- **Work required**
Produce word for word the lines of the data below running from the one that has "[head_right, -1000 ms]" to the one that has "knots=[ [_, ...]", inclusive, and no others.

START Listed records

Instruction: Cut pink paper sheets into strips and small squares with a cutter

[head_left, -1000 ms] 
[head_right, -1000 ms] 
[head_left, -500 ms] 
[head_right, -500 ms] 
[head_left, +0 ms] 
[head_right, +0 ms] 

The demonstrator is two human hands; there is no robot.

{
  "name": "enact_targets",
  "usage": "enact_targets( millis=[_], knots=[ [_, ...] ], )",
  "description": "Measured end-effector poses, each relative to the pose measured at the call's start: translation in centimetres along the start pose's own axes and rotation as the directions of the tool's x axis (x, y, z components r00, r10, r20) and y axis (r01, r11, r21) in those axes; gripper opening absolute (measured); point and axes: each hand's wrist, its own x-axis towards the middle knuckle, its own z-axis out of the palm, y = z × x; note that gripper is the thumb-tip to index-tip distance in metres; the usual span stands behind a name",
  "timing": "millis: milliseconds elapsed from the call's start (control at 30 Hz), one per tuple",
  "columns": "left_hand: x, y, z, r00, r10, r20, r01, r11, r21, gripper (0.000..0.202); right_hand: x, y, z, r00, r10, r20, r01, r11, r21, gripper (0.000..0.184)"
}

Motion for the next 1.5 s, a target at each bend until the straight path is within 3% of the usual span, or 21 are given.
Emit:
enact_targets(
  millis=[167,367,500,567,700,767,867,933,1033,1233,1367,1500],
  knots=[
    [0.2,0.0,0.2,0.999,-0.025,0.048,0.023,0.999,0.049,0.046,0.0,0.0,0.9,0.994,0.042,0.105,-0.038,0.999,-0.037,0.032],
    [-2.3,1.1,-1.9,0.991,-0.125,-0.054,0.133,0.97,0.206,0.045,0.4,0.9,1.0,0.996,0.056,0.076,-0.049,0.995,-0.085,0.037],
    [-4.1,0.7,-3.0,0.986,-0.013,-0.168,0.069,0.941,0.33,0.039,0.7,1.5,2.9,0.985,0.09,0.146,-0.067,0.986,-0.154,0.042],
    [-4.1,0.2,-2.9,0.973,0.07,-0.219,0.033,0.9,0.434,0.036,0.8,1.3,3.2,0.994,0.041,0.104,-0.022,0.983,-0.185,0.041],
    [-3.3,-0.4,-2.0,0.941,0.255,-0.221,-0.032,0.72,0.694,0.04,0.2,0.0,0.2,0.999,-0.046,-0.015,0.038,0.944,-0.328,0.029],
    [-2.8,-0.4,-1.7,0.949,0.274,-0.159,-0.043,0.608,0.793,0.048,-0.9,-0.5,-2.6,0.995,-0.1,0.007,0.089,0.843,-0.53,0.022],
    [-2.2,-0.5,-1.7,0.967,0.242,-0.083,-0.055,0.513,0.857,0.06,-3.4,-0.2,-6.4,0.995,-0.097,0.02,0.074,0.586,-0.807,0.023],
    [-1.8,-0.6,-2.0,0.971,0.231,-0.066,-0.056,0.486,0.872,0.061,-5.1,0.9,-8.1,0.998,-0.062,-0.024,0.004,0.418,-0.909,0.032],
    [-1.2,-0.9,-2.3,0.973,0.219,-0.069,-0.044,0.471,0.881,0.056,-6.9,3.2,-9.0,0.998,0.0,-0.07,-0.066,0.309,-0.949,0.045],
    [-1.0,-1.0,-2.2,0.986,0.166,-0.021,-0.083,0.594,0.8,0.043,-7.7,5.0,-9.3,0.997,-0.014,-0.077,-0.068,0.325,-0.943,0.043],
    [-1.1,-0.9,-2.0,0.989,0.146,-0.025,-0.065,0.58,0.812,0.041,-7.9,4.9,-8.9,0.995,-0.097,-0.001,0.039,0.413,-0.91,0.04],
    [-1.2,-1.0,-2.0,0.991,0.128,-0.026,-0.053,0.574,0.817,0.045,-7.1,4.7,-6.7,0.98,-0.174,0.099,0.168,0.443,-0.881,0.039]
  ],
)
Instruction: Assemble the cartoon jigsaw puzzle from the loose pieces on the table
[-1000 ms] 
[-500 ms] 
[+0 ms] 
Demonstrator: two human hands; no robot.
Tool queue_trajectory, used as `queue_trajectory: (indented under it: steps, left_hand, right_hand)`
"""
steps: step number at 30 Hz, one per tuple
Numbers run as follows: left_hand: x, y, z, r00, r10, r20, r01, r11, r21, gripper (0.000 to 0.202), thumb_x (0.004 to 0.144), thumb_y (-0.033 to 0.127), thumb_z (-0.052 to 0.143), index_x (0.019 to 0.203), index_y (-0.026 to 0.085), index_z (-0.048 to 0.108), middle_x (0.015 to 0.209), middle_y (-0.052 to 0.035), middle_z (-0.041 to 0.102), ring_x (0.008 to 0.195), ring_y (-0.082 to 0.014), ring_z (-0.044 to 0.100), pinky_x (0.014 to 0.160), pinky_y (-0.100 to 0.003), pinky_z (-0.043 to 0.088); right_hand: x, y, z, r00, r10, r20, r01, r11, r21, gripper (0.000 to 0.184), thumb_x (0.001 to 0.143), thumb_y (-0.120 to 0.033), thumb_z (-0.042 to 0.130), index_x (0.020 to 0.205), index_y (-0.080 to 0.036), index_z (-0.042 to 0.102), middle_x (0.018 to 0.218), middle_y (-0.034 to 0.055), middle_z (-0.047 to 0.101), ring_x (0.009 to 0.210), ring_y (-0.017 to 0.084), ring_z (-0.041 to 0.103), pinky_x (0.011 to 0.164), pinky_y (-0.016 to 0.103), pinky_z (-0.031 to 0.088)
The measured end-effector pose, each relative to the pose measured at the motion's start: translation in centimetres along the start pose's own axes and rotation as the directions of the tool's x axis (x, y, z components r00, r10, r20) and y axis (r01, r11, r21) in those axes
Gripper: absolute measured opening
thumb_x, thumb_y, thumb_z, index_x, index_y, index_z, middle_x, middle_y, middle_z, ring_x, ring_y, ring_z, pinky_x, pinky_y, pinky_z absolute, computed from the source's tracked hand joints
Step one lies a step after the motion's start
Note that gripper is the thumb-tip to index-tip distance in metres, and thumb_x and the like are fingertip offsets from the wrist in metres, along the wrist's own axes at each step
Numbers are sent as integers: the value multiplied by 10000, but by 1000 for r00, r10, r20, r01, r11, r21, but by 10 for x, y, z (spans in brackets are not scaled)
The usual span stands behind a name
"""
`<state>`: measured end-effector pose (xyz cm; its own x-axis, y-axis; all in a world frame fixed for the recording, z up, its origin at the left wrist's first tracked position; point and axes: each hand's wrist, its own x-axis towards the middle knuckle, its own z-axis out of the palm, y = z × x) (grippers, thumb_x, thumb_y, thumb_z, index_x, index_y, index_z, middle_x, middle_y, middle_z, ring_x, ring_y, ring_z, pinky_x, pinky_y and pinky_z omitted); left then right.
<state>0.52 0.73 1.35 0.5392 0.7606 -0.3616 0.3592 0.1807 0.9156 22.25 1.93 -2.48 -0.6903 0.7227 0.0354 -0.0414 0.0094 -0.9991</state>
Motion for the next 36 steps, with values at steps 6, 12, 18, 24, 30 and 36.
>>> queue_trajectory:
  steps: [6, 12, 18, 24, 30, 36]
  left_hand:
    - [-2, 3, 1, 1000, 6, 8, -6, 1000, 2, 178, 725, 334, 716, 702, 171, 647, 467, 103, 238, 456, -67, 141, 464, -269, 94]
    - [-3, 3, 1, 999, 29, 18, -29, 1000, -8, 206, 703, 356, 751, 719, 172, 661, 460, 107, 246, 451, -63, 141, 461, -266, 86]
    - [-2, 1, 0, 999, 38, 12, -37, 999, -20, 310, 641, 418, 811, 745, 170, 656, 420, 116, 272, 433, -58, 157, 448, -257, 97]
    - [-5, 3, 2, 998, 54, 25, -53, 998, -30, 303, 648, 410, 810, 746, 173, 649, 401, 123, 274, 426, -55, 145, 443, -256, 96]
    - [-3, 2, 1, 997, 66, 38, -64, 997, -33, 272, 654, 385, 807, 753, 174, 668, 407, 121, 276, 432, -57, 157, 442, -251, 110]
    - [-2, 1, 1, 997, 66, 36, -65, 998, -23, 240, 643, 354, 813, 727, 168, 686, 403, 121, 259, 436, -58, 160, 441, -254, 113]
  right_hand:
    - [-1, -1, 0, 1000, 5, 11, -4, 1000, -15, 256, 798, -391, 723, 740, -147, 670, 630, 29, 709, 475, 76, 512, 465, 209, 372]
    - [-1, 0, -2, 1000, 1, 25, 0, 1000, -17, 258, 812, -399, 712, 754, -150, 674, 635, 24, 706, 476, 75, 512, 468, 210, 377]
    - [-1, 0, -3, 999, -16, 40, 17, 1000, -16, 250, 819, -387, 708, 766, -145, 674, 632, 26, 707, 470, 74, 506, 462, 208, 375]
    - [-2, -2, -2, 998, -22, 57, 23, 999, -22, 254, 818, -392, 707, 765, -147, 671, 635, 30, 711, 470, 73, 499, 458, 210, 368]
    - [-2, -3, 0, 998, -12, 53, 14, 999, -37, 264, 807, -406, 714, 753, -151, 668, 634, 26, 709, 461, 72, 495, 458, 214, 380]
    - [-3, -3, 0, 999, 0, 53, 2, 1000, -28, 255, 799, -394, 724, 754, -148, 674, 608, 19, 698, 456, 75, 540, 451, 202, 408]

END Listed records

- **Exercise solution**
[head_right, -1000 ms] 
[head_left, -500 ms] 
[head_right, -500 ms] 
[head_left, +0 ms] 
[head_right, +0 ms] 

The demonstrator is two human hands; there is no robot.

{
  "name": "enact_targets",
  "usage": "enact_targets( millis=[_], knots=[ [_, ...] ], )",

The exercise is finished.